Collected data
● ● ● ● ●

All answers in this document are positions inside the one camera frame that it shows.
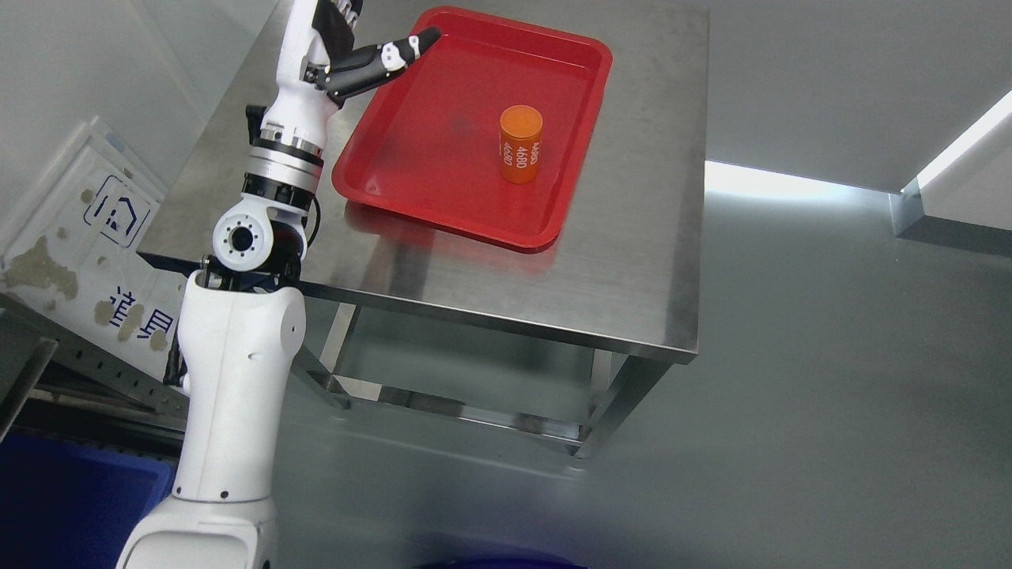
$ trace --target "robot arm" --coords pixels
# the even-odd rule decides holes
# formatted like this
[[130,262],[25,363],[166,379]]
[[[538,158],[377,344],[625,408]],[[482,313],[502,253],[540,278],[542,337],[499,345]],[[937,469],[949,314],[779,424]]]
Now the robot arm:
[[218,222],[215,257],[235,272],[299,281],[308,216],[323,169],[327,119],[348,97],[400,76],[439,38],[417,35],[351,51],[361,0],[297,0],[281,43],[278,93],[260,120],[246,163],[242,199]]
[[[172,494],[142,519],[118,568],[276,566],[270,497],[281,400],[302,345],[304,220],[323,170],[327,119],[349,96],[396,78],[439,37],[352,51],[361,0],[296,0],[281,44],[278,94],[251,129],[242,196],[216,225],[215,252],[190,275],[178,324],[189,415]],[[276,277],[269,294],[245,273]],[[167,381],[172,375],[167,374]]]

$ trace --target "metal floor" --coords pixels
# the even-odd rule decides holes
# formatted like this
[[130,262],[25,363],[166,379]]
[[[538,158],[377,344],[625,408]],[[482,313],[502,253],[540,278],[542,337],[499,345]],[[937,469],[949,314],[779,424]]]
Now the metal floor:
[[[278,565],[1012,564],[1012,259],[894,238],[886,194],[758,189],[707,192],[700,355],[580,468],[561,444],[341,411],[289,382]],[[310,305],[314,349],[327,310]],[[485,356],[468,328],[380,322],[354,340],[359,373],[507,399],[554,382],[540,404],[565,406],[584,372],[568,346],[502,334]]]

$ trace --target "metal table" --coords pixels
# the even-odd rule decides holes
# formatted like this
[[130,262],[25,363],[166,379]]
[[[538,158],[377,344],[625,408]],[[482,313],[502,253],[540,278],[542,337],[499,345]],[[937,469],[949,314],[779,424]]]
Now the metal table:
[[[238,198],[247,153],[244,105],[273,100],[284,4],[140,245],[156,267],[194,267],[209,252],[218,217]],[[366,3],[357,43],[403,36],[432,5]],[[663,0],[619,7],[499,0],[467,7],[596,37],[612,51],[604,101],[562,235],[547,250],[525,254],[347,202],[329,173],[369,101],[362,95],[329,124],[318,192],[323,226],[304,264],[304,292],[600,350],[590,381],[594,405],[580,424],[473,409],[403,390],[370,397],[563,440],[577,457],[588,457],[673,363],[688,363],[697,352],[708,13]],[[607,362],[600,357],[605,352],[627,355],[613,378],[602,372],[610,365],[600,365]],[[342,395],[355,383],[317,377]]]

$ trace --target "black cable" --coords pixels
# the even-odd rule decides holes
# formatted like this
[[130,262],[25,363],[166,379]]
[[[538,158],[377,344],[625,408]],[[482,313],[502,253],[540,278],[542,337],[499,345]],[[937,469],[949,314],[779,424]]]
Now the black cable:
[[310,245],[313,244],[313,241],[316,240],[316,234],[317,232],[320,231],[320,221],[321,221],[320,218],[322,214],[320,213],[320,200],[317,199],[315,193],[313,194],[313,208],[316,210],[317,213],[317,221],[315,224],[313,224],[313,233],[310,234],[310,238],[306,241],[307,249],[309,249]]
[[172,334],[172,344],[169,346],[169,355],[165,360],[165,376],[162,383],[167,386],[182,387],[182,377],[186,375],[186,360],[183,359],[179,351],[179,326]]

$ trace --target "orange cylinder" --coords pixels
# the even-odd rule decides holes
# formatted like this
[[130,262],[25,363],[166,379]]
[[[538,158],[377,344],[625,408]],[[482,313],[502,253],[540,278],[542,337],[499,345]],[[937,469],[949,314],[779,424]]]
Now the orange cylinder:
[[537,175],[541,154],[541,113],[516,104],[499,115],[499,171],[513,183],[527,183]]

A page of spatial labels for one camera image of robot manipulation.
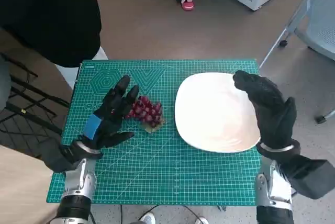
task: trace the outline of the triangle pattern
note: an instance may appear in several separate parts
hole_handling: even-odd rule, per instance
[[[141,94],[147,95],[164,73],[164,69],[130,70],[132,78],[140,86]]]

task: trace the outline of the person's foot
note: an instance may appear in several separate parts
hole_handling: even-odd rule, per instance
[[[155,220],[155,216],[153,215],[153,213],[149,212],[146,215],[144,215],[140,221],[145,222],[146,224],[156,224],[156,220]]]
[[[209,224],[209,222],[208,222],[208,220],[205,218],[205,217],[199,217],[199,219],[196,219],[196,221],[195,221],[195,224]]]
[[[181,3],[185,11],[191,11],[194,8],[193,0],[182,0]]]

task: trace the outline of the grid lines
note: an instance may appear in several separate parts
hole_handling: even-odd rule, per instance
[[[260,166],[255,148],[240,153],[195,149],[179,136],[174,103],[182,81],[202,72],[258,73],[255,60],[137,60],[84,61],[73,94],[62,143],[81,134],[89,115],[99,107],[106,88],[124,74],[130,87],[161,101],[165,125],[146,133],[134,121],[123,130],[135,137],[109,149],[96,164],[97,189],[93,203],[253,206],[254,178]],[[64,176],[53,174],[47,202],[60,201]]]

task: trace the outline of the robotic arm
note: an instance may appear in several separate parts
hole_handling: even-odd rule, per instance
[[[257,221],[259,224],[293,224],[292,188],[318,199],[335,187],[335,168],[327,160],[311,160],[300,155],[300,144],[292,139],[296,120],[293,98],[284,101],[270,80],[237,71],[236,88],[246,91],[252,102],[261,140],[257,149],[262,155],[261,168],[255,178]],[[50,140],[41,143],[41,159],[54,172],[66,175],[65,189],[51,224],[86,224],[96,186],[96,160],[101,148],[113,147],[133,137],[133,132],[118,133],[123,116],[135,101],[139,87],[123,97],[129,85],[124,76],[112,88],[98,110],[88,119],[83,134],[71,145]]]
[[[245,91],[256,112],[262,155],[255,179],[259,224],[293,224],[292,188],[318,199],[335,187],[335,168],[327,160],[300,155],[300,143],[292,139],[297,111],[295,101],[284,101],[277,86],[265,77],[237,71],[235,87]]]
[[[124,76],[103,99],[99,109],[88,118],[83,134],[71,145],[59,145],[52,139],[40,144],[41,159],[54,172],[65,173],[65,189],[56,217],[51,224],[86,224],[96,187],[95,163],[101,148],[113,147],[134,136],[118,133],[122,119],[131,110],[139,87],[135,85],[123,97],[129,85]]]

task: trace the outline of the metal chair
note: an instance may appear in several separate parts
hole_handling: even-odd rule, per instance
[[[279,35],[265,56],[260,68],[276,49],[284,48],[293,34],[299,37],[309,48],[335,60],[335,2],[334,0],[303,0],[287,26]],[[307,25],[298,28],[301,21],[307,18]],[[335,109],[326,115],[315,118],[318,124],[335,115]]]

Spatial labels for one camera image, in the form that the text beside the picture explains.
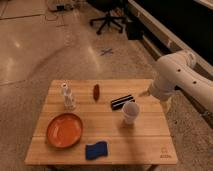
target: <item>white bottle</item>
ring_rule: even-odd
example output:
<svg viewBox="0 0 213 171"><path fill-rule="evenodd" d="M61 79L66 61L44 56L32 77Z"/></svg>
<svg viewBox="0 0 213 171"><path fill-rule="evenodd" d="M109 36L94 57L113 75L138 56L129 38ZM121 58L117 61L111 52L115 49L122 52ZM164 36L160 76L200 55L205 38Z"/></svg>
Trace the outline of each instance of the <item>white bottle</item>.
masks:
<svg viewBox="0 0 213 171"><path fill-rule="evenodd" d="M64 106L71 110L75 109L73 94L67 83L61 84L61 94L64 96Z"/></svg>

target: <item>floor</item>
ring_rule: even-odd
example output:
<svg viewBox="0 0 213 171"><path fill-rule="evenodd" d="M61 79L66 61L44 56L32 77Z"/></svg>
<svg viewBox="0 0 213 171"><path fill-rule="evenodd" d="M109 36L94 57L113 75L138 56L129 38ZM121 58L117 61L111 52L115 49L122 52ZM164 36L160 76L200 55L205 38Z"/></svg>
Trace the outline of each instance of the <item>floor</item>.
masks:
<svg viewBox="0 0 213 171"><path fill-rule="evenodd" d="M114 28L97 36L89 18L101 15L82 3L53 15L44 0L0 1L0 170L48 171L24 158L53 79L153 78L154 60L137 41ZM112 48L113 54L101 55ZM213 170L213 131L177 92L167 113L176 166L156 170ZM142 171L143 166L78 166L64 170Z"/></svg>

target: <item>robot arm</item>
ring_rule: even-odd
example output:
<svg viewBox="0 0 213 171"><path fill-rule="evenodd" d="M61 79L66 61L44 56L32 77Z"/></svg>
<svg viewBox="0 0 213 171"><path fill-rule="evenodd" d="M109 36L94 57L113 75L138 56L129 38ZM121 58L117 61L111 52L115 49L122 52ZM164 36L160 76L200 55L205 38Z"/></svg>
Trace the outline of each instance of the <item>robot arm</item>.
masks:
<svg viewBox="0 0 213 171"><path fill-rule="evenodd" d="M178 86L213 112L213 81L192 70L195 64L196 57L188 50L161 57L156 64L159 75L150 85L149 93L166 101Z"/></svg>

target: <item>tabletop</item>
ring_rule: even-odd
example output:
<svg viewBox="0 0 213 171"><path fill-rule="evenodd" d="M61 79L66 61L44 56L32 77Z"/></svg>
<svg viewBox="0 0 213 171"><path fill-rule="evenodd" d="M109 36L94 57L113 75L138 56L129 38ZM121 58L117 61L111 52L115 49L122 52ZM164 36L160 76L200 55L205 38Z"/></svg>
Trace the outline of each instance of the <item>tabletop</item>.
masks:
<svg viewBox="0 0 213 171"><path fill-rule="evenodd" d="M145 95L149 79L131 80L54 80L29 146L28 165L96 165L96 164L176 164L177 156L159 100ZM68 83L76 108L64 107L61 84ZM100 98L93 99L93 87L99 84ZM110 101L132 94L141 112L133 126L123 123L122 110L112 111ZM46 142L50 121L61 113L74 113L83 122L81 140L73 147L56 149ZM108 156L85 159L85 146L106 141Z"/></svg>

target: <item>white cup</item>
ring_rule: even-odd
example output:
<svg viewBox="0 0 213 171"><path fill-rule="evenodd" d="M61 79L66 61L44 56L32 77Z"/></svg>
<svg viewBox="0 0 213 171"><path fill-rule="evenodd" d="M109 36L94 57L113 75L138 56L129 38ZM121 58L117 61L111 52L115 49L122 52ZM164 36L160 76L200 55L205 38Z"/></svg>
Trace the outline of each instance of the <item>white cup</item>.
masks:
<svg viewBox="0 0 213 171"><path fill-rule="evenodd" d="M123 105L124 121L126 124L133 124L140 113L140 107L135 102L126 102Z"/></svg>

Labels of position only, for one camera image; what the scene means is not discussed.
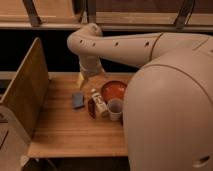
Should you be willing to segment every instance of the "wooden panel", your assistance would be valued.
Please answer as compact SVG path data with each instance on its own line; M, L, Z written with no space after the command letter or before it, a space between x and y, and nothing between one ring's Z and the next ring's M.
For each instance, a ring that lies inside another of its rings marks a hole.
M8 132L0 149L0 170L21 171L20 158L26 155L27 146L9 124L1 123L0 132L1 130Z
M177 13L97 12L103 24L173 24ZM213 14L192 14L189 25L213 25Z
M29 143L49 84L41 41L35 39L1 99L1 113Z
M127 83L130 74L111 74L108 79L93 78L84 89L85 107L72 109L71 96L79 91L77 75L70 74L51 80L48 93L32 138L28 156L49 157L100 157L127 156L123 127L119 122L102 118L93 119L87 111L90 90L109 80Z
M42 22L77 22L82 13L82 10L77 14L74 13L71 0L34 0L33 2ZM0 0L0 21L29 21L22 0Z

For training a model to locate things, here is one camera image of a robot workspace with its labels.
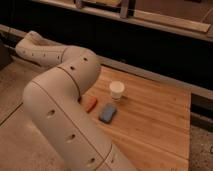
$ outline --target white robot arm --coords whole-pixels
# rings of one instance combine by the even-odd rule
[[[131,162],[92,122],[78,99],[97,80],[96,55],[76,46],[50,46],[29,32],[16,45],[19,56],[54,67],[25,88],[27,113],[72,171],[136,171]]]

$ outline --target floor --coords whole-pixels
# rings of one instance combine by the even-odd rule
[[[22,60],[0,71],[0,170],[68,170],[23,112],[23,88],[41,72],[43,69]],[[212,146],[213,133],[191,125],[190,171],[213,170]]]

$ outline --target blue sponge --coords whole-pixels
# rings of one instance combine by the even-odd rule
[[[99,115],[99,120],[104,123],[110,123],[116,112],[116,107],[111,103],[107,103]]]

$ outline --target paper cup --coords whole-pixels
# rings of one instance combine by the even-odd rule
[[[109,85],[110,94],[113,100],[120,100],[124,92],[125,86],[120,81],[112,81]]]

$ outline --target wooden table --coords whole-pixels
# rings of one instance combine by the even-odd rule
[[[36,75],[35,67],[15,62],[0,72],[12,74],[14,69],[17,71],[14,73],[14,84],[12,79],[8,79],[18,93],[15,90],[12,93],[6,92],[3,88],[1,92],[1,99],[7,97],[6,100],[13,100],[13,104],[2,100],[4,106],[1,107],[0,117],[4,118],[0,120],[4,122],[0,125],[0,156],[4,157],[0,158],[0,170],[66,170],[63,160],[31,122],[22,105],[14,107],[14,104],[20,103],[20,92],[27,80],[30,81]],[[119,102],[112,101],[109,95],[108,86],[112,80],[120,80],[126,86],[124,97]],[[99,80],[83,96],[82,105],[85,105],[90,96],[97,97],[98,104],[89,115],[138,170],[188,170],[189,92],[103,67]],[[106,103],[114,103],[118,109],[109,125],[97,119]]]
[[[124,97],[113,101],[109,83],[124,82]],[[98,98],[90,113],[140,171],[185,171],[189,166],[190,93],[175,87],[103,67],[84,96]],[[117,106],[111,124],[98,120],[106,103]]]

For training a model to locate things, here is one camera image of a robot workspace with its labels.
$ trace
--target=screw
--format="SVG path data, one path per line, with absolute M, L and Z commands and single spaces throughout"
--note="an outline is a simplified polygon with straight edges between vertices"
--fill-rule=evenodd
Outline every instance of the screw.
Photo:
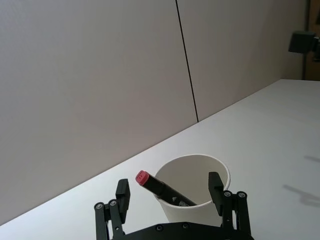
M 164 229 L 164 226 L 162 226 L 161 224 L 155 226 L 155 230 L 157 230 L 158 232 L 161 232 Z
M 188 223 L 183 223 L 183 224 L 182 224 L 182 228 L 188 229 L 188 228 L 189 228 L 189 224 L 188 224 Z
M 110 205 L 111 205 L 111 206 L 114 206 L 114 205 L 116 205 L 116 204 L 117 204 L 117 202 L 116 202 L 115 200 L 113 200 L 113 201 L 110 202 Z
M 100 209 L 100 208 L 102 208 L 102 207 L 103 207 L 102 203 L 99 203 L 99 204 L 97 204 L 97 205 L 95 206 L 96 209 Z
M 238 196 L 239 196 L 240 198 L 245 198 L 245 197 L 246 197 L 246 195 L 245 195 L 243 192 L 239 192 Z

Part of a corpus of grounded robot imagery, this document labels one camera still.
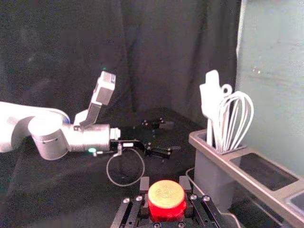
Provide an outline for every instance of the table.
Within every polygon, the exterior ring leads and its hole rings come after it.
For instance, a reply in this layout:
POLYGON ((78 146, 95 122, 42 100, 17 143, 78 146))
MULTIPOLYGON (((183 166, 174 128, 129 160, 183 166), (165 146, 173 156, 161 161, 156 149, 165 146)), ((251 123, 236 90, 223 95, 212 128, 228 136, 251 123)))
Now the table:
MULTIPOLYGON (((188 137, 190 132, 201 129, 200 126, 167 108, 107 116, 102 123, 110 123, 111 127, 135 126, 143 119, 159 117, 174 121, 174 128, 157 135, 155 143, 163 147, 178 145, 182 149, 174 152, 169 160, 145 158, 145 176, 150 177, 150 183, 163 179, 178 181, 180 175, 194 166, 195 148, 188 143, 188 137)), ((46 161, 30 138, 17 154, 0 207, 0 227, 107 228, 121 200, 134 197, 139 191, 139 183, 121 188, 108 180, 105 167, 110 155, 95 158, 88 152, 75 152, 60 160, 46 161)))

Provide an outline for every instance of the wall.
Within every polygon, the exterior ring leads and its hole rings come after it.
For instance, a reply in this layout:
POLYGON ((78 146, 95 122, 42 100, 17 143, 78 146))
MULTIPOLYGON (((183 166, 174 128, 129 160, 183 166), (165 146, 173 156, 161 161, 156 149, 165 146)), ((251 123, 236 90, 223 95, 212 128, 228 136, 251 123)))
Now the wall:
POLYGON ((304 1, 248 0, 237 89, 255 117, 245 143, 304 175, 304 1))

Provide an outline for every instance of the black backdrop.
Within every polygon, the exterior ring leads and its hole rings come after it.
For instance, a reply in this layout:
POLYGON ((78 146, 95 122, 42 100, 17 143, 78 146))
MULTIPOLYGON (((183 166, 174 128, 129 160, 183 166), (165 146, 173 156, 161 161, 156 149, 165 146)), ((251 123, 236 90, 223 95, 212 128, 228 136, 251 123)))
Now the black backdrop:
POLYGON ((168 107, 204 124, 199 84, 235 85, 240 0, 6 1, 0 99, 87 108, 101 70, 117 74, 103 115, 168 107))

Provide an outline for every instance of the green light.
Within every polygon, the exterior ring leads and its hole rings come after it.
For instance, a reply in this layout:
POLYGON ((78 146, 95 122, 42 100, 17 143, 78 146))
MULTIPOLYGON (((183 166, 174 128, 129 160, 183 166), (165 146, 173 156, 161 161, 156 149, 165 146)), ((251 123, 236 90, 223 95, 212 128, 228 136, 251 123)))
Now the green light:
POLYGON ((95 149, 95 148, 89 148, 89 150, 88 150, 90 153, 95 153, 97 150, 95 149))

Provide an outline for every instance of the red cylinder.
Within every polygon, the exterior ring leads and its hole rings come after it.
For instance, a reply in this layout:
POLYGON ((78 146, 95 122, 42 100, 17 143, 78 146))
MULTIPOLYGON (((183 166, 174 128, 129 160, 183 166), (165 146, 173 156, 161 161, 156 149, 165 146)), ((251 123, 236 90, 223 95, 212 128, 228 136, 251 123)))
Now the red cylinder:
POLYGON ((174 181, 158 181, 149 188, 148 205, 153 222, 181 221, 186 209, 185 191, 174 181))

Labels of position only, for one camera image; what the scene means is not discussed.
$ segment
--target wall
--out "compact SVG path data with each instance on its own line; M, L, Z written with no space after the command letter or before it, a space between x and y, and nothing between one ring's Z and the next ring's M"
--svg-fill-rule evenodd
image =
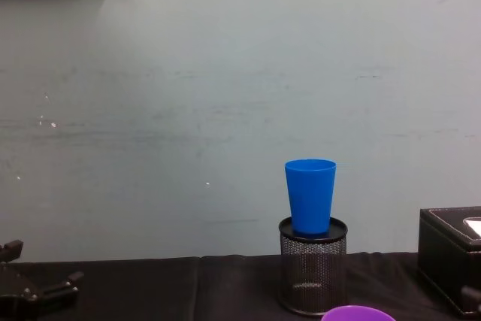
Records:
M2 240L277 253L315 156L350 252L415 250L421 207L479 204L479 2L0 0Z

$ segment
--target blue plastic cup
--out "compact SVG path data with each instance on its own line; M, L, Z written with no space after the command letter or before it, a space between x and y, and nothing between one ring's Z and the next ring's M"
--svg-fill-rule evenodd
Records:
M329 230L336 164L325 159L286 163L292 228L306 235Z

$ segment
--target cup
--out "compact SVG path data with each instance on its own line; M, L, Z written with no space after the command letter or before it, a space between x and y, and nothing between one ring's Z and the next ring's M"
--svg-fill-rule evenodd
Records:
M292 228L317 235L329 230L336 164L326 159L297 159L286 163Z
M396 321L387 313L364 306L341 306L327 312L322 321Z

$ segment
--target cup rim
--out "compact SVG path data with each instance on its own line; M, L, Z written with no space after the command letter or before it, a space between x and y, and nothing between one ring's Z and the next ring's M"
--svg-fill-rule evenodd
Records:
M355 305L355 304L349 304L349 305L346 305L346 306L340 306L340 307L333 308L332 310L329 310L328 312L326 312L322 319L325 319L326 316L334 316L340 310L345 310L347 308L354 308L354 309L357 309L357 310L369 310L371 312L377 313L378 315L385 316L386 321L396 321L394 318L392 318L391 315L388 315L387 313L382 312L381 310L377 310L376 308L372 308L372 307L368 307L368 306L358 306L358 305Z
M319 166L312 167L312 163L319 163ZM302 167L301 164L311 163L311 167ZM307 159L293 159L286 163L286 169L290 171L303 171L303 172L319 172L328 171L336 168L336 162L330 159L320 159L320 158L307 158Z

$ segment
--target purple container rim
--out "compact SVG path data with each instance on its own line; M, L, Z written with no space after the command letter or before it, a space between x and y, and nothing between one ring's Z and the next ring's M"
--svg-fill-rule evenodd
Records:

● ● ● ● ●

- [The task]:
Read through the entries and copy each line in which "screw" appears.

- [Answer section]:
--target=screw
Outline every instance of the screw.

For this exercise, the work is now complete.